Count the lines below that carry the word "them". Answer with that number alone.

(Saved data entries)

********************

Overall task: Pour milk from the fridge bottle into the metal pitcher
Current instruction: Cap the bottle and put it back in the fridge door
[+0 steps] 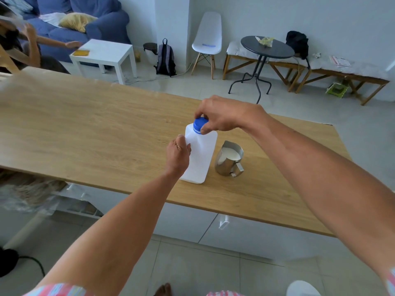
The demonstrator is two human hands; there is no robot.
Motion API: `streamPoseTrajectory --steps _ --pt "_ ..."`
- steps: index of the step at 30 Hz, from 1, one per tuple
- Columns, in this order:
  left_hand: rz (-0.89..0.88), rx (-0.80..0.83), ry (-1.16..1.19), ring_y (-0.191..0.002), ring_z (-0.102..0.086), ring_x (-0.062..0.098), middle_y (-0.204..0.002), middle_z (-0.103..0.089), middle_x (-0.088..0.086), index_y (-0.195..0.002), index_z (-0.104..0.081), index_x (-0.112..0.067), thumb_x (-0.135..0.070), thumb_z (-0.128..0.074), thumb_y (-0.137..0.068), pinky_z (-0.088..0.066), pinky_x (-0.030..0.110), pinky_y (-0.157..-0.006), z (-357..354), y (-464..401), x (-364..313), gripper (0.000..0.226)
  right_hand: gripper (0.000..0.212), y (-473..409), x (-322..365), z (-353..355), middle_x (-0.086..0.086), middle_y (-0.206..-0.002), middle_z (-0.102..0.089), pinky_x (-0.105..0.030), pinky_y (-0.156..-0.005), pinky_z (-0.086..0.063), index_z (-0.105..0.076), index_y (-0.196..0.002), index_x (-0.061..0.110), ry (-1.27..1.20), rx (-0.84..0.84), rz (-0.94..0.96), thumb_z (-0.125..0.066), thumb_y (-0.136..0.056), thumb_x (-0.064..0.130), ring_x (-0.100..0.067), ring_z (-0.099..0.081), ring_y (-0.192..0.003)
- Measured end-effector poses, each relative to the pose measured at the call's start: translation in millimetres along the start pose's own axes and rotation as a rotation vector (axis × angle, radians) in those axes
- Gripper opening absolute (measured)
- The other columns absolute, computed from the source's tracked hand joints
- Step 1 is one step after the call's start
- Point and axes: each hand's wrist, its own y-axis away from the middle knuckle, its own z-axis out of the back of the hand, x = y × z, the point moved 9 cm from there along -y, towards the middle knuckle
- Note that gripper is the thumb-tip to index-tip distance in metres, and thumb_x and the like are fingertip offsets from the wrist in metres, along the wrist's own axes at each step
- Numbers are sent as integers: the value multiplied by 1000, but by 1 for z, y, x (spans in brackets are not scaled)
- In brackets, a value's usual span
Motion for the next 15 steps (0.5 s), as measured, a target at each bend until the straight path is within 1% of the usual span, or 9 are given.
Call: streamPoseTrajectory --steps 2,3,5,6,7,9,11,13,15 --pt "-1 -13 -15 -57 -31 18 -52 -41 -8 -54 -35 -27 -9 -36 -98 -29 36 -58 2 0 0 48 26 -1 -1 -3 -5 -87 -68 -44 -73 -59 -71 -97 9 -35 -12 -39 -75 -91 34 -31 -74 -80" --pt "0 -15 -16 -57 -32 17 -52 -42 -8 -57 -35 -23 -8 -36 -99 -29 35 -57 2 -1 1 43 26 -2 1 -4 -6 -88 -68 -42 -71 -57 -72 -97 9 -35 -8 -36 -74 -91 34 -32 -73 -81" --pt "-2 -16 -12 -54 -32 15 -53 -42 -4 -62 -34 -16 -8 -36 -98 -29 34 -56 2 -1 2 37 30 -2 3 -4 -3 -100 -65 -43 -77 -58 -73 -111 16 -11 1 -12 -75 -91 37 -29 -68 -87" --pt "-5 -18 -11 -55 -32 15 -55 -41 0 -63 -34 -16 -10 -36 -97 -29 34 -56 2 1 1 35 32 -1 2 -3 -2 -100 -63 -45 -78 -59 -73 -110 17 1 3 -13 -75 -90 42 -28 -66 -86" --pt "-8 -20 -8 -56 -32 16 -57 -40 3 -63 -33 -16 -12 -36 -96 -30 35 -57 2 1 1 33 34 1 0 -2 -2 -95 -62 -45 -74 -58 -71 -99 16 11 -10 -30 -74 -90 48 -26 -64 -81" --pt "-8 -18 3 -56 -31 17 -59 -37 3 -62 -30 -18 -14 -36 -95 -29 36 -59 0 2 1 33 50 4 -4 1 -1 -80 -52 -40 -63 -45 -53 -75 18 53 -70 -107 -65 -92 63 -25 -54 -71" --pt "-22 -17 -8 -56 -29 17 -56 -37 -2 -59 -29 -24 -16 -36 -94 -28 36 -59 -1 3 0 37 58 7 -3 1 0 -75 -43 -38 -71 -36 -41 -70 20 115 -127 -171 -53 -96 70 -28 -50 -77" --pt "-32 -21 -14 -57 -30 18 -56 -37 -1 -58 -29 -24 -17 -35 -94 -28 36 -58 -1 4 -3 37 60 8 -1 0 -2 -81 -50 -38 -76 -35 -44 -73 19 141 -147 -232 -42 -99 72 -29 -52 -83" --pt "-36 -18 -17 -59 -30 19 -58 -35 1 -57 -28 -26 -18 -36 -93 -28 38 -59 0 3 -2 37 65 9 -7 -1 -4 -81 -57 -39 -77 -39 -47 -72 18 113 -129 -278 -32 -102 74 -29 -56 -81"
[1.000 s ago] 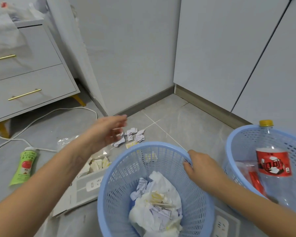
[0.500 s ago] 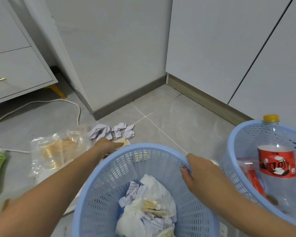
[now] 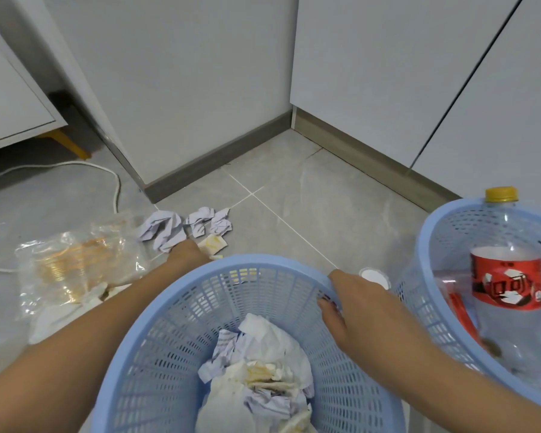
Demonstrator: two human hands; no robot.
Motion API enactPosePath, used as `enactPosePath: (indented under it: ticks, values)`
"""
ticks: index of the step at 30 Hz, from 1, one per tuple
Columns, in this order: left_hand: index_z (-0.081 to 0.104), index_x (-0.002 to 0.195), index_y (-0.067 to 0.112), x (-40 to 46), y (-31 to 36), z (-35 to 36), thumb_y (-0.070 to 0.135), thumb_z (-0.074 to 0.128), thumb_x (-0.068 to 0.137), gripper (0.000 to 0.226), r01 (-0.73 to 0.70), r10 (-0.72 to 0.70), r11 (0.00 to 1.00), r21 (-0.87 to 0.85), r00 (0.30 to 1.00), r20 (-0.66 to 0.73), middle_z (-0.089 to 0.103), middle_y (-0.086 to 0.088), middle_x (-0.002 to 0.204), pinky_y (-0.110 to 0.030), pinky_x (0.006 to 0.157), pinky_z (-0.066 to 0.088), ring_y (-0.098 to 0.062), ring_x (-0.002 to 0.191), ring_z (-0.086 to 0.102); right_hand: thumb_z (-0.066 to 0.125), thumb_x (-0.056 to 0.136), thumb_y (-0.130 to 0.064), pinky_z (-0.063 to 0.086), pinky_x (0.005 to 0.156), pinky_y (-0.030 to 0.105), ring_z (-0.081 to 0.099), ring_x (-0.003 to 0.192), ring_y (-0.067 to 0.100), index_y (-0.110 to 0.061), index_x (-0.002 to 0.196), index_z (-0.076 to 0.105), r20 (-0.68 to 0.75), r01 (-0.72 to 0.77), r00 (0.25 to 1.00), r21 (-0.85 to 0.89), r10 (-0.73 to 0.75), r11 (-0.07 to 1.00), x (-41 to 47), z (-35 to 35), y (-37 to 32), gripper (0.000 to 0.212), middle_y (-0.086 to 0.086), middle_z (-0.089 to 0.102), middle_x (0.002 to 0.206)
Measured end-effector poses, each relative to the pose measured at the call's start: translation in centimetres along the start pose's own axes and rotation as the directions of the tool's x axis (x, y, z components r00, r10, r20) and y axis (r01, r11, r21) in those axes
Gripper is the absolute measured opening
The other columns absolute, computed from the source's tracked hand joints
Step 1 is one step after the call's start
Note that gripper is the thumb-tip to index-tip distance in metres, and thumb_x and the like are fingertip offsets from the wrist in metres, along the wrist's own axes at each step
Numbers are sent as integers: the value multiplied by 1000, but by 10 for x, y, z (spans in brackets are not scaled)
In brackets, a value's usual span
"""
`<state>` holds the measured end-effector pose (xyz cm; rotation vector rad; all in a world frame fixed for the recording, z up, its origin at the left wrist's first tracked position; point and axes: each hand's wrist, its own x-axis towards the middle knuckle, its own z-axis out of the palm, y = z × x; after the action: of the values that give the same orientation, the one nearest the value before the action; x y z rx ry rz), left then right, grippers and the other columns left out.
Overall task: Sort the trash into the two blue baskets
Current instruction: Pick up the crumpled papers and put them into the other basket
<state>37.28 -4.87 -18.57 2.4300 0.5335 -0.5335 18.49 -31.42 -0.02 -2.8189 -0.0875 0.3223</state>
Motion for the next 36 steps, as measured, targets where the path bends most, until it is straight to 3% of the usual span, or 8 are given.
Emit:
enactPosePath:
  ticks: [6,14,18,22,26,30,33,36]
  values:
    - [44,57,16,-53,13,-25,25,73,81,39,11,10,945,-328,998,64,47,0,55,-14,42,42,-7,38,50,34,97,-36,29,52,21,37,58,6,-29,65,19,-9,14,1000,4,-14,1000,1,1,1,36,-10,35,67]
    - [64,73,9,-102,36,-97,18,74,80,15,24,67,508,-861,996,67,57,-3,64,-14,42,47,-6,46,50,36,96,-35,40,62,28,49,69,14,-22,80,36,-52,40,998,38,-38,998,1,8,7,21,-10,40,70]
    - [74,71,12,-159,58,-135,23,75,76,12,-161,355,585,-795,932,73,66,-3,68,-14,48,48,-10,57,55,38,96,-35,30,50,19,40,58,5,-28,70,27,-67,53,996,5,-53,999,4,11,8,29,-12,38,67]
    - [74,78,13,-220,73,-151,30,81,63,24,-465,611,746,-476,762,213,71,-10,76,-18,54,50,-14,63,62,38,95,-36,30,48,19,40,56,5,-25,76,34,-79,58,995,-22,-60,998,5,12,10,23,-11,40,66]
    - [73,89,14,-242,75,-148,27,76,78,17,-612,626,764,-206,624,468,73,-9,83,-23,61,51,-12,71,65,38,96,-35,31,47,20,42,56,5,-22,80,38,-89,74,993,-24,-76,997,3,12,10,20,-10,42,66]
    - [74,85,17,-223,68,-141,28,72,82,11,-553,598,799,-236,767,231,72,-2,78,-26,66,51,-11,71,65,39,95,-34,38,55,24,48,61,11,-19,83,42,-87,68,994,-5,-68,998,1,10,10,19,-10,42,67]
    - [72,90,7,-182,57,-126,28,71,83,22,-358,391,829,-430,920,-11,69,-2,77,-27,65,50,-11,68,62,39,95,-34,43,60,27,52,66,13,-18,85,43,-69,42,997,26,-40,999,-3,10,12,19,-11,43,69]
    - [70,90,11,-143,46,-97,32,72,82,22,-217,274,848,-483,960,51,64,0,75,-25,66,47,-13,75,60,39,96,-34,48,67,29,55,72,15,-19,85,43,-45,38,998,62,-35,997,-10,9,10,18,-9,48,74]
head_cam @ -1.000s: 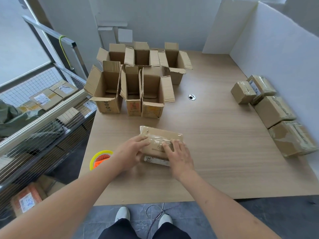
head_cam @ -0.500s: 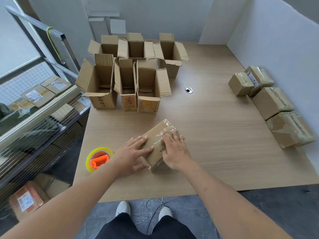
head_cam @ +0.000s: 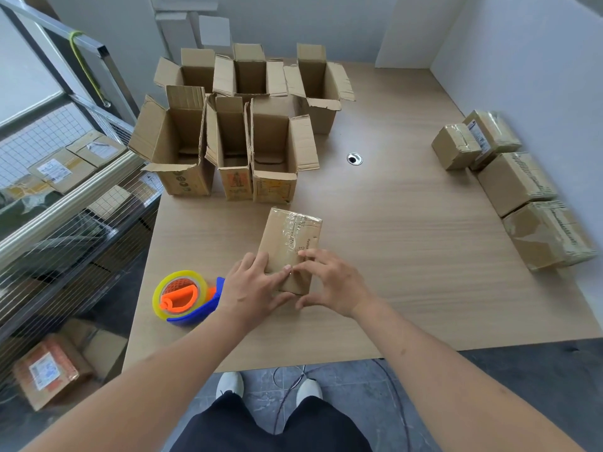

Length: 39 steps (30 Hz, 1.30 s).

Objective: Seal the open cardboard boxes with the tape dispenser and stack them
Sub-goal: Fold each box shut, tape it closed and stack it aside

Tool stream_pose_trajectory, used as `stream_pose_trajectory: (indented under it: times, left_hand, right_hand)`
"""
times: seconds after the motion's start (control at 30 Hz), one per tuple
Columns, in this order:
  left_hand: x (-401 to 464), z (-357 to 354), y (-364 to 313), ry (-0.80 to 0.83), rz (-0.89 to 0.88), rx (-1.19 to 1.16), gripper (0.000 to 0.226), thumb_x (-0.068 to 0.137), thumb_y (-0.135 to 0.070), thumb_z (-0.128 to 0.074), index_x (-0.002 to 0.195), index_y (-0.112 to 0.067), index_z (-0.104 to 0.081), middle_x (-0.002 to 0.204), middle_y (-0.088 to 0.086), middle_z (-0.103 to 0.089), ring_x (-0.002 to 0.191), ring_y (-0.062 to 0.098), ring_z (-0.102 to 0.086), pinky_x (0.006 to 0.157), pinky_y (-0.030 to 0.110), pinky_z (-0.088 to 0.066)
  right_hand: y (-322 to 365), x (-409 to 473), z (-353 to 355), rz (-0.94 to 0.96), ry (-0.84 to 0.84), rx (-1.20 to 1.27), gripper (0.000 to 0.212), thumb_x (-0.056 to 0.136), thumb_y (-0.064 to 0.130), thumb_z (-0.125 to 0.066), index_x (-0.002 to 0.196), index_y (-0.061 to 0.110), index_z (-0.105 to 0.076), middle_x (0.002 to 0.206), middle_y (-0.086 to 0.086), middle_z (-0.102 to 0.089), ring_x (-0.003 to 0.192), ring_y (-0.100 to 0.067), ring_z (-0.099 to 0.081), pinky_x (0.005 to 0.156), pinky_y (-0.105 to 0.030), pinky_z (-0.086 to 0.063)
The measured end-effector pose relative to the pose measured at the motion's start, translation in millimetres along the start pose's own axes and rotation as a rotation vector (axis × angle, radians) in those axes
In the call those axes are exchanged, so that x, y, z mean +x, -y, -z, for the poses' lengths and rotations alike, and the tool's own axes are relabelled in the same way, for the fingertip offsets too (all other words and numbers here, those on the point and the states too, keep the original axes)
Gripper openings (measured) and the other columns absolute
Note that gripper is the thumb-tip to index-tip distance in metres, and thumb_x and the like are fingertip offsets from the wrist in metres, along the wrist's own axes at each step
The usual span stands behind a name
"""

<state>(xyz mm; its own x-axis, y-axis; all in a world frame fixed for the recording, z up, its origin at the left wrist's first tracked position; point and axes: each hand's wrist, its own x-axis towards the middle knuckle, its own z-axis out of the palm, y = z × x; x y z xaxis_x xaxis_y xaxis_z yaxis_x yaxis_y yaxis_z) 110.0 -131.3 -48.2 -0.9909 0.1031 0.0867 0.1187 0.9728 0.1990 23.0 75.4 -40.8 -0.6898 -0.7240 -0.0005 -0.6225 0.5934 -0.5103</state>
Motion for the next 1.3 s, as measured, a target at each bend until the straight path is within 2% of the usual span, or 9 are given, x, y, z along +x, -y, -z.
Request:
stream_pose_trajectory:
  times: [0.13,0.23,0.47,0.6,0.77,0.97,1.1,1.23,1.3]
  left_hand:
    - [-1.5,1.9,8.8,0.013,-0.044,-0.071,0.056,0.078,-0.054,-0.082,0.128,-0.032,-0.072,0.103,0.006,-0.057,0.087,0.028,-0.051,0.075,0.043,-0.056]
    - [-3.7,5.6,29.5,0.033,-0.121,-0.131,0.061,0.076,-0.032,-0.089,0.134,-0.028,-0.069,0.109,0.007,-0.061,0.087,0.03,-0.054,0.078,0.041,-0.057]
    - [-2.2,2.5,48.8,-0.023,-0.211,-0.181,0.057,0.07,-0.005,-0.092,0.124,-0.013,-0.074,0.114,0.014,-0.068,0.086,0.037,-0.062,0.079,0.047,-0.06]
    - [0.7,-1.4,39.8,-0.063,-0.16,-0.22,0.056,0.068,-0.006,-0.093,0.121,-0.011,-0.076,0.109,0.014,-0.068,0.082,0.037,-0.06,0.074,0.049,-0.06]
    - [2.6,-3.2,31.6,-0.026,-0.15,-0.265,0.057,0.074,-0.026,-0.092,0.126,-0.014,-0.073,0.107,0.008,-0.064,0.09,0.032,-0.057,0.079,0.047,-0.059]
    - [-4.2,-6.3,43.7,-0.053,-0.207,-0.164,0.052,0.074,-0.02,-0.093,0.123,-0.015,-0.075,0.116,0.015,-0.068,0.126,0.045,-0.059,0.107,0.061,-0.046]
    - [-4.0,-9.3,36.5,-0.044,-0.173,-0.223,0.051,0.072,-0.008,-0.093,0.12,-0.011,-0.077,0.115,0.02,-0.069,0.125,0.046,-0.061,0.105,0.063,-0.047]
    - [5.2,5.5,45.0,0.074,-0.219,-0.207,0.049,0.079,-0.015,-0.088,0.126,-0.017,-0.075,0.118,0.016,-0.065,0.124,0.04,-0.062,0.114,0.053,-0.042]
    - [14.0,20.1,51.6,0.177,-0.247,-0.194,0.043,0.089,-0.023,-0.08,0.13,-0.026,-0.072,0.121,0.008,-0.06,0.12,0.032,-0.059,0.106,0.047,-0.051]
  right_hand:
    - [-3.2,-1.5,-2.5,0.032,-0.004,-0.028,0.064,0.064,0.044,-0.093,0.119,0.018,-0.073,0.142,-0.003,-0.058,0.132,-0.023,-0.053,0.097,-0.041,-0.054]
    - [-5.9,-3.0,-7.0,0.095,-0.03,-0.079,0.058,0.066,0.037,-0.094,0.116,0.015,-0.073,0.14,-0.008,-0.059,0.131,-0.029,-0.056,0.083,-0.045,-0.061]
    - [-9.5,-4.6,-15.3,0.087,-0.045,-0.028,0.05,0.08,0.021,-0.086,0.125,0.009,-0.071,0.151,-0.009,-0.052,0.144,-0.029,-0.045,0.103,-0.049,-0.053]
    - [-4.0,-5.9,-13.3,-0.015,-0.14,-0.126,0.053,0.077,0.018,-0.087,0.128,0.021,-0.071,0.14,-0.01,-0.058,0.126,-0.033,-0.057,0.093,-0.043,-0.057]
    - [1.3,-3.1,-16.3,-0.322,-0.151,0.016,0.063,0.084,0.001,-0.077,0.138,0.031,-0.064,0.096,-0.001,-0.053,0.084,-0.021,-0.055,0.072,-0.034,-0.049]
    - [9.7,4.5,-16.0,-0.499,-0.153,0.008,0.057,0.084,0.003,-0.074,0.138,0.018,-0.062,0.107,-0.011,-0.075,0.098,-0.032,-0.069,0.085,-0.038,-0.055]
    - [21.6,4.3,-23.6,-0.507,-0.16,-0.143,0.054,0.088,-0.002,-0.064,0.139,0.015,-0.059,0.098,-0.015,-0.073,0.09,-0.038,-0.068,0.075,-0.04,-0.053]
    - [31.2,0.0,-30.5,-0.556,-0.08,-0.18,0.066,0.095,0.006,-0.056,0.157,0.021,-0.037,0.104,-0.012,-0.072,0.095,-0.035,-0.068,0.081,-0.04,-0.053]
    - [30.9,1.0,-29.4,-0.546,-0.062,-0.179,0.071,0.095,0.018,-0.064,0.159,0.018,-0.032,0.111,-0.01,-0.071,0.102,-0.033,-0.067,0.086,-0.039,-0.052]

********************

[Task result] 2